▸ **WHAT YOU WILL DO**
The answer must be every line of the records in which the string "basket" appears.

▸ **SUPPLIED RECORDS**
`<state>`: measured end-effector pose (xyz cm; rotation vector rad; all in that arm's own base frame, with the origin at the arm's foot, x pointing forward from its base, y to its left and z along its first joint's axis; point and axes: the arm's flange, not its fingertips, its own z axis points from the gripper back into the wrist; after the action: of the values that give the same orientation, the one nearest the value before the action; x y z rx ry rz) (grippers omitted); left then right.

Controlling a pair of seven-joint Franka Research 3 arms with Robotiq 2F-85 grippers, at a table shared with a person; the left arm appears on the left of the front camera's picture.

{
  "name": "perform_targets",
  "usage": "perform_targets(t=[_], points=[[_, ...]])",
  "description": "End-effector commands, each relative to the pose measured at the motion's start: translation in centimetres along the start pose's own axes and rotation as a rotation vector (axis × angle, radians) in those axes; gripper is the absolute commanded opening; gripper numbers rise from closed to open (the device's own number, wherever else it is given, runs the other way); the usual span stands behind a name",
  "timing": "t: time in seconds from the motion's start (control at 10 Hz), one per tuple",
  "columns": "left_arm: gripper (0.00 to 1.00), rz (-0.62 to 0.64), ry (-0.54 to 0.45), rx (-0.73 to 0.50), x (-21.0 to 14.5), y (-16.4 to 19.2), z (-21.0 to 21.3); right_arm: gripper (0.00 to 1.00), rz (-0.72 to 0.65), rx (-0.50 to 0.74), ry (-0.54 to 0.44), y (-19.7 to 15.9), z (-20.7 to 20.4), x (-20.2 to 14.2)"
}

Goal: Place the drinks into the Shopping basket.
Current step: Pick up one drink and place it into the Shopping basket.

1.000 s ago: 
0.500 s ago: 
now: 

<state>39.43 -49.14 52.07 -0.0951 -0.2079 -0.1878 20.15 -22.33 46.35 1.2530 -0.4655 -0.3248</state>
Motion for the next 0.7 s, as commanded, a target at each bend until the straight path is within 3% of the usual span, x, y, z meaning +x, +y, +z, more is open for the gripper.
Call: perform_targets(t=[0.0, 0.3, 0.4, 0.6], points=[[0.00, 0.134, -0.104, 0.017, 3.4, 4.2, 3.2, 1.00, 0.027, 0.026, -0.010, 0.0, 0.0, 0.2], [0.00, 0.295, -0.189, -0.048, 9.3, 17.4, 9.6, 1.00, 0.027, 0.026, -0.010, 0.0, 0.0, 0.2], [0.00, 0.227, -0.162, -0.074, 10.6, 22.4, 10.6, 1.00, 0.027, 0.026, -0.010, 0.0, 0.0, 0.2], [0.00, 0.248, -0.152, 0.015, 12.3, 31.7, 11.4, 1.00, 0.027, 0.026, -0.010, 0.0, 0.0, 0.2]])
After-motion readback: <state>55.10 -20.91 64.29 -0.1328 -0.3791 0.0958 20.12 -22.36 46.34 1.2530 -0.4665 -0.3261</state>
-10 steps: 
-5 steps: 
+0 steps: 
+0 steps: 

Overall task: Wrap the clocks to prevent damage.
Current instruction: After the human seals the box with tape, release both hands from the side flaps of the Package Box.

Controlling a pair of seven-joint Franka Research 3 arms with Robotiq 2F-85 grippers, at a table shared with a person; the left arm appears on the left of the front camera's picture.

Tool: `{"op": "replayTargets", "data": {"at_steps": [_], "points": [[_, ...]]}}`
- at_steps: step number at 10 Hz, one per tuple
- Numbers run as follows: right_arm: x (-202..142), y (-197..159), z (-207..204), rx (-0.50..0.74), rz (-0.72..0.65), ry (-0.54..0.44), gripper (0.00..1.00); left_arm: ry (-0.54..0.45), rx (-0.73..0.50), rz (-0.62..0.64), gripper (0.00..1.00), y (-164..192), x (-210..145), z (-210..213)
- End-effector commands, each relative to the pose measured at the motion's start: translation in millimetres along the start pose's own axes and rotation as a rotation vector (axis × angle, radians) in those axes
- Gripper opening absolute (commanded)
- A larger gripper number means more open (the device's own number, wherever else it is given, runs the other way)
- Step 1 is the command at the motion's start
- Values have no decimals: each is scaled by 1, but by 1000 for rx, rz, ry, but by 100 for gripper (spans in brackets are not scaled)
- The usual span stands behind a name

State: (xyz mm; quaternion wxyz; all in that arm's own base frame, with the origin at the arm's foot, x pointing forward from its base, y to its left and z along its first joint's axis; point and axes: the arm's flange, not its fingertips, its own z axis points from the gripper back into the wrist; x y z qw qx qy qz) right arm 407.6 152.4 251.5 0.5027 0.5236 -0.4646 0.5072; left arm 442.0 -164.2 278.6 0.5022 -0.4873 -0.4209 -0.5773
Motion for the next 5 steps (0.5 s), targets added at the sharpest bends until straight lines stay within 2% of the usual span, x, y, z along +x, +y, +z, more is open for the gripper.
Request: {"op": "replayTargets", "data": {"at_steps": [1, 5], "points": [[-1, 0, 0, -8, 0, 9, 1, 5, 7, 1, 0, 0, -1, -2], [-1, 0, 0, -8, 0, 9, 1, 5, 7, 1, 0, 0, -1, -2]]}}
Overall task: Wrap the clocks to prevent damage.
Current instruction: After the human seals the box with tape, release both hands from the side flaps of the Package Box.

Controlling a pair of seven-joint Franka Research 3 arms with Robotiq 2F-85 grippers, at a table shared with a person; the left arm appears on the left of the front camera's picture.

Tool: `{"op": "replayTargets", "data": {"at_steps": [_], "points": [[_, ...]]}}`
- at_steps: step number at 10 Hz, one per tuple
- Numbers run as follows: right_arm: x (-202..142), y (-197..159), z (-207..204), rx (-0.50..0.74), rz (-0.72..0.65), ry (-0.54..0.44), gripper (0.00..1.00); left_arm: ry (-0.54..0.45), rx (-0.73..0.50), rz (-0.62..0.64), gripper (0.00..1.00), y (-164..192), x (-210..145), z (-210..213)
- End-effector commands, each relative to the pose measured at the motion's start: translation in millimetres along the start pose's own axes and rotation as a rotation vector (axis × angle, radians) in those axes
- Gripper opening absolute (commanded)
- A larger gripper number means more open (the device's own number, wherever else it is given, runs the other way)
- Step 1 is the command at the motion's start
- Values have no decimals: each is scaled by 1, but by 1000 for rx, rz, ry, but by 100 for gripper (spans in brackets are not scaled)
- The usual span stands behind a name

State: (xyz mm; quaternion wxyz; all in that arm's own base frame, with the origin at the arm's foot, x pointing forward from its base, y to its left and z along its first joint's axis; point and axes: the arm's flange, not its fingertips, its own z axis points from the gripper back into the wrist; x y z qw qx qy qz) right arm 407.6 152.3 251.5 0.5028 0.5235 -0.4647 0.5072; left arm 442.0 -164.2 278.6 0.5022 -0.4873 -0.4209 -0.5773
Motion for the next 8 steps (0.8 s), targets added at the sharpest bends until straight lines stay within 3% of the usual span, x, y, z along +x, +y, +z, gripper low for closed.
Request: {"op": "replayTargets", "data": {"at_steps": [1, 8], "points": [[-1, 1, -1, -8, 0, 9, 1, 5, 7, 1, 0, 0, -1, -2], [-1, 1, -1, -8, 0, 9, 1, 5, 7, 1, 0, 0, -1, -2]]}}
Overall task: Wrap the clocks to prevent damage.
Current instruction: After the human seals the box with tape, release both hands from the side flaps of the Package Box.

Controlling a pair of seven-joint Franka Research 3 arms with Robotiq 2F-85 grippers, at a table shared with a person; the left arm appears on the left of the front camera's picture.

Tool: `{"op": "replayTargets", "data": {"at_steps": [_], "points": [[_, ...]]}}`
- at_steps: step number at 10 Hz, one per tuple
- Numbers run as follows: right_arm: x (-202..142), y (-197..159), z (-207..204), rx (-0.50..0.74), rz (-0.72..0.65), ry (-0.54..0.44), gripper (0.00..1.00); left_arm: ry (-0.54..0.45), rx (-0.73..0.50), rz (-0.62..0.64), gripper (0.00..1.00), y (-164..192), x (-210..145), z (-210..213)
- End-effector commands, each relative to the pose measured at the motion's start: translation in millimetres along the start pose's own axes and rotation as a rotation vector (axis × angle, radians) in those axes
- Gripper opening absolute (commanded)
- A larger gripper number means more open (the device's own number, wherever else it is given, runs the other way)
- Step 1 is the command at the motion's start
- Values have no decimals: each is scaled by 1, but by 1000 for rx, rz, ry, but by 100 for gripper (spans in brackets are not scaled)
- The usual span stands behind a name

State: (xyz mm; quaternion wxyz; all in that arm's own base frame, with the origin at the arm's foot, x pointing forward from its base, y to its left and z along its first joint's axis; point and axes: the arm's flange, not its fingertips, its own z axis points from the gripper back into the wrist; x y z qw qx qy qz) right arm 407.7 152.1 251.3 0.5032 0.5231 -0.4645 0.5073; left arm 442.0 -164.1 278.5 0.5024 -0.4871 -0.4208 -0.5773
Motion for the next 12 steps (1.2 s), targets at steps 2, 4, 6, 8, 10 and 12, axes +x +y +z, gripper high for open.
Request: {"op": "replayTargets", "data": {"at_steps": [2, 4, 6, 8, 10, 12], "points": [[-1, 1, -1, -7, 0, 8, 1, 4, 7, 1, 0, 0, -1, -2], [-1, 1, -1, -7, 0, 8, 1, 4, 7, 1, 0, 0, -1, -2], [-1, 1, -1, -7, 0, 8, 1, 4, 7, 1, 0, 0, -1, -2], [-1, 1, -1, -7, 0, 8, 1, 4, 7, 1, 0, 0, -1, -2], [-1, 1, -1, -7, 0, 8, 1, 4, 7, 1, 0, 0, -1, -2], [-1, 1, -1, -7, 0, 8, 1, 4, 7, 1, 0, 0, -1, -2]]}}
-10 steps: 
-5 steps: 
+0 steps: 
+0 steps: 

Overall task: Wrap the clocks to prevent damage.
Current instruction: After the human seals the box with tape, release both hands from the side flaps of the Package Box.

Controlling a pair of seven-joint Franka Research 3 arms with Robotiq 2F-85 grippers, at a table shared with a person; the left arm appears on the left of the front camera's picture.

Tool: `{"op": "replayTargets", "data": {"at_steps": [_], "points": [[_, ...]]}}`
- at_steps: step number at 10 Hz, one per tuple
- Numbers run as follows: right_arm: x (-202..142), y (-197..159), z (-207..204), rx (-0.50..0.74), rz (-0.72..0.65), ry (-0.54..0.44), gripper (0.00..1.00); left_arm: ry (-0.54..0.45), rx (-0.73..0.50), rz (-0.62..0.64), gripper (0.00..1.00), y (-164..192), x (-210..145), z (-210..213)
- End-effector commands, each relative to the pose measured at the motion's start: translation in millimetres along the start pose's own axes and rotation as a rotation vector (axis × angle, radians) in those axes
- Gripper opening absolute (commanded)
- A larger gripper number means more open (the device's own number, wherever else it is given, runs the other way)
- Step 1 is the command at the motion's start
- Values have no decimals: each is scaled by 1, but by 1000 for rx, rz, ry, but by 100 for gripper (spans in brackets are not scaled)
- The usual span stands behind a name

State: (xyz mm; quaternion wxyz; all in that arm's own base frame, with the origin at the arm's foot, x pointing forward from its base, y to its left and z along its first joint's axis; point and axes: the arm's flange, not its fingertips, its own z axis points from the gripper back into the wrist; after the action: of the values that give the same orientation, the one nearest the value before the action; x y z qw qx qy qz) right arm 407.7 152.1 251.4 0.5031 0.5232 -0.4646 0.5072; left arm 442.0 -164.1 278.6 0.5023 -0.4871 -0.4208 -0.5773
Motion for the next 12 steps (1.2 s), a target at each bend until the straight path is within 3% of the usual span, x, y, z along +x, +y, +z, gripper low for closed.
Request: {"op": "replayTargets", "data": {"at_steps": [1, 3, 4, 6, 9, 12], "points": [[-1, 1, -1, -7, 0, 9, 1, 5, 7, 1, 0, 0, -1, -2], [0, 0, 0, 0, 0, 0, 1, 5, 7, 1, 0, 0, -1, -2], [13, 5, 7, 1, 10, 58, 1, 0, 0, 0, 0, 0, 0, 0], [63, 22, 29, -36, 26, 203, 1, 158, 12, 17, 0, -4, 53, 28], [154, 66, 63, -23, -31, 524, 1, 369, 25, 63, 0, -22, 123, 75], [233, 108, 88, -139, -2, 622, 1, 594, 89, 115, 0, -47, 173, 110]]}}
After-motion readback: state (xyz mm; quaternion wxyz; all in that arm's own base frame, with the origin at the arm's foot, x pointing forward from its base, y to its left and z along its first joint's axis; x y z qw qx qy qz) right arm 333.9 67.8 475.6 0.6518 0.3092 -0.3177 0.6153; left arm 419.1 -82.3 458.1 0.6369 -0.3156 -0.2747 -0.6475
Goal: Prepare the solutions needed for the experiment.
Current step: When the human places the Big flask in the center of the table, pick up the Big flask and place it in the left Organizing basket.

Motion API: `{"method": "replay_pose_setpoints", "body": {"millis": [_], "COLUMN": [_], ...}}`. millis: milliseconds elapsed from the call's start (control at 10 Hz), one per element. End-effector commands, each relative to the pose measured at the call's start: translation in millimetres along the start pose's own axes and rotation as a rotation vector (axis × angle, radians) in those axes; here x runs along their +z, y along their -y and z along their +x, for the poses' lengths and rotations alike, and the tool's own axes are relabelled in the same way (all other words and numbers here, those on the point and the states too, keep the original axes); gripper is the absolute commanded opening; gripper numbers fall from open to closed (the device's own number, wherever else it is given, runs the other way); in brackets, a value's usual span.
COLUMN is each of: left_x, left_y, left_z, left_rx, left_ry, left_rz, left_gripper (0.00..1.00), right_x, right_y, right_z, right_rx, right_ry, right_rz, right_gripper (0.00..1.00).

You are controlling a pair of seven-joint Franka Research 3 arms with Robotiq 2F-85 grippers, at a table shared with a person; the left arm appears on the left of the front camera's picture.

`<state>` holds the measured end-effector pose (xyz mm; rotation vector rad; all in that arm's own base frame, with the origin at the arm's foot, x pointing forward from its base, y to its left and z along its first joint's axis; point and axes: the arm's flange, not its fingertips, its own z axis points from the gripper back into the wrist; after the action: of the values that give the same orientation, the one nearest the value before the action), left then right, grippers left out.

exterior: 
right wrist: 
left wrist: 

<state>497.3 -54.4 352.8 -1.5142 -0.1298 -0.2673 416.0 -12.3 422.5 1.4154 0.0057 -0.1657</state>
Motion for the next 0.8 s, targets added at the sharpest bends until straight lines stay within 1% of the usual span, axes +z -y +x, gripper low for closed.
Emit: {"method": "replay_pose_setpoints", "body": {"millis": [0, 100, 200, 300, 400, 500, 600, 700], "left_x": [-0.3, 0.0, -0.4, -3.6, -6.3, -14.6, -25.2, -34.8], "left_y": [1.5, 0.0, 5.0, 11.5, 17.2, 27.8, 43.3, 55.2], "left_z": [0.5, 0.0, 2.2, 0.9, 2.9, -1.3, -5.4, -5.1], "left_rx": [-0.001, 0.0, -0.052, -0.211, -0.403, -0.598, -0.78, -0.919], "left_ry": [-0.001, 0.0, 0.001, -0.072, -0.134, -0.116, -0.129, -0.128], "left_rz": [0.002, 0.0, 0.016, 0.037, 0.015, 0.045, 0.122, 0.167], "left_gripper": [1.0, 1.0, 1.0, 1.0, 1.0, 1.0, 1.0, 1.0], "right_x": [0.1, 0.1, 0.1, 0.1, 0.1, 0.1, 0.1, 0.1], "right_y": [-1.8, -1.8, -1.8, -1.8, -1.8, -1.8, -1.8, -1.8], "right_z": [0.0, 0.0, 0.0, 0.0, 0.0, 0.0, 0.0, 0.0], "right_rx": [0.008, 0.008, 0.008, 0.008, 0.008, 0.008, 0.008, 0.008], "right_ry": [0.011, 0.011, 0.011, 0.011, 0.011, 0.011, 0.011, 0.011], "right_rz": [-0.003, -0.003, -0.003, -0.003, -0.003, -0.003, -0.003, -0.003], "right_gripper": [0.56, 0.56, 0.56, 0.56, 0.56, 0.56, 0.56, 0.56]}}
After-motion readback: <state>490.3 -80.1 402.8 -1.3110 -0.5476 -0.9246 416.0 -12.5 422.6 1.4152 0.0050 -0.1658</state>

▸ **REPLY**
Goal: Place the drinks into the Shopping basket.
Current step: Pick up one drink and place it into the Shopping basket.
Current step: When the human places the Big flask in the center of the table, pick up the Big flask and place it in the left Organizing basket.

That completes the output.